Currently, Tesla’s robotaxi service is live in Austin, Texas, and already logging hundreds of thousands of miles in Texas and millions in California — all under human supervision. For example, the FSD Supervised version that customers can purchase (for around US $8,000) has accounted for over 6 billion miles of driving to date.

Musk is candid about the gap that still lies ahead. “We need time to smooth the rough edges,” he said, acknowledging that even when regulations would permit it, offering fully driverless cars without a safety occupant would be a cautious step. He further explained that when entering a new city, Tesla plans to deploy with a safety driver for “maybe three months” to account for region-specific challenges before transitioning to autonomous mode.

On the technical front, Tesla appears to be shifting towards a version of FSD that incorporates “reasoning” — enabling the vehicle to make higher-level decisions such as choosing where to park when it drops off a passenger, or selecting a parking spot further away when the lot is full.
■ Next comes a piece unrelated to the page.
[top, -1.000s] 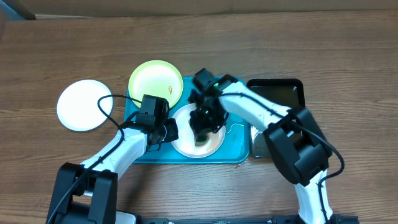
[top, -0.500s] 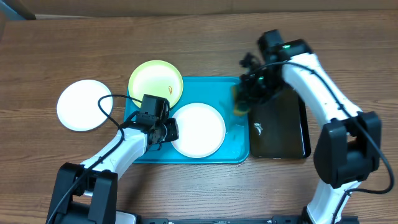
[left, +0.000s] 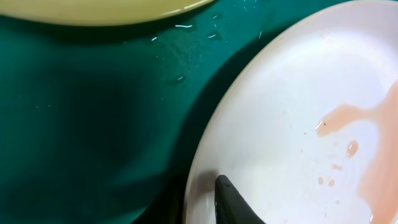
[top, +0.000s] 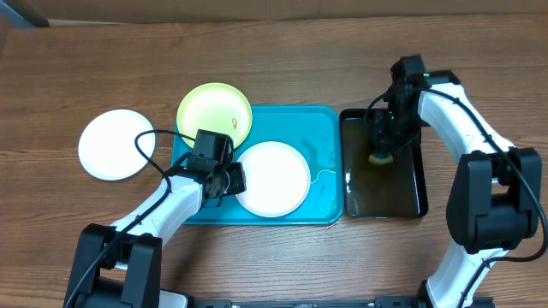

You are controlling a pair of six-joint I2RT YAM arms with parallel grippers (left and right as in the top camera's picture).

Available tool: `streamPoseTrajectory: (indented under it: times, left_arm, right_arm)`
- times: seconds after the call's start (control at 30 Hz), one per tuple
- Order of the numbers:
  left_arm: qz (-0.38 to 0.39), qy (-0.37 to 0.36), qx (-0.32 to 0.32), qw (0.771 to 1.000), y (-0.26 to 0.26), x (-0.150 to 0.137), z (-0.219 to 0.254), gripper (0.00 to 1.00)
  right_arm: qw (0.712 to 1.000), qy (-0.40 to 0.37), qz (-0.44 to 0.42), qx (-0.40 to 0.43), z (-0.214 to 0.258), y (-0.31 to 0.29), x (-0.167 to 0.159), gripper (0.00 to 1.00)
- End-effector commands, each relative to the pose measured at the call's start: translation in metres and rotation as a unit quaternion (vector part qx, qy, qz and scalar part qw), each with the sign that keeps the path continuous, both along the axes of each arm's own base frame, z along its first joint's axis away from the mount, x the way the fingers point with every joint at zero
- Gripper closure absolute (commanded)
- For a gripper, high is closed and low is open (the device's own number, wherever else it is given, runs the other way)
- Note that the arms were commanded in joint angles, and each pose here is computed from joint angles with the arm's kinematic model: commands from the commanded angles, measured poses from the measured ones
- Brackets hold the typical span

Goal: Clean dirty plates on tray and stack at the side
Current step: 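Return the sponge to the basin, release it, raise the right gripper, then lift the white plate with the left gripper and tip it over the basin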

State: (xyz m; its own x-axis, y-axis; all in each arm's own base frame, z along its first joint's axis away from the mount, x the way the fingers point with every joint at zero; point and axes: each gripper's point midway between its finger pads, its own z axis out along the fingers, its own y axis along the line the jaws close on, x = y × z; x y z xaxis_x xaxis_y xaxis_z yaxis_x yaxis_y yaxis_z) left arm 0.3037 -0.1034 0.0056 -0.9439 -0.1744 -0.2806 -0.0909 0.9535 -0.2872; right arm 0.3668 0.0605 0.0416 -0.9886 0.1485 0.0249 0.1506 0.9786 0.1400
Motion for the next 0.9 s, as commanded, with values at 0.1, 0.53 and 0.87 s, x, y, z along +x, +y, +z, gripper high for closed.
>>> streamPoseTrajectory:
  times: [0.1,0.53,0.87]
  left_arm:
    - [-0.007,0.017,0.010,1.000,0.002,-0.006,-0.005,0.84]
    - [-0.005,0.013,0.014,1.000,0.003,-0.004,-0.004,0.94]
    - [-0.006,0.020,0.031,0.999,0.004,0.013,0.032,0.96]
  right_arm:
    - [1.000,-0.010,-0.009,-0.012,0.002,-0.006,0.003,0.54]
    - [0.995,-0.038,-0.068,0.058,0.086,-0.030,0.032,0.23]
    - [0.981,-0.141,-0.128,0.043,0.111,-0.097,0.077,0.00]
This signals that Tesla’s autonomy vision extends beyond simple lane-keeping or adaptive cruise control — it’s aiming for situational awareness, albeit incrementally.

Yet, analysts remain cautious. They point out that while Tesla is making progress, achieving a commercially viable robotaxi operation at scale demands not just technical readiness, but also regulatory approval, infrastructure, and operational competence to manage a fleet of driverless vehicles.

For existing Tesla owners interested in FSD or the upcoming robotaxi service, the takeaway is simple: you are witnessing meaningful advancement in the software, but full autonomy — the kind where you can step away and let the car handle everything — is still on the horizon. Tesla is making the climb, but the summit remains ahead.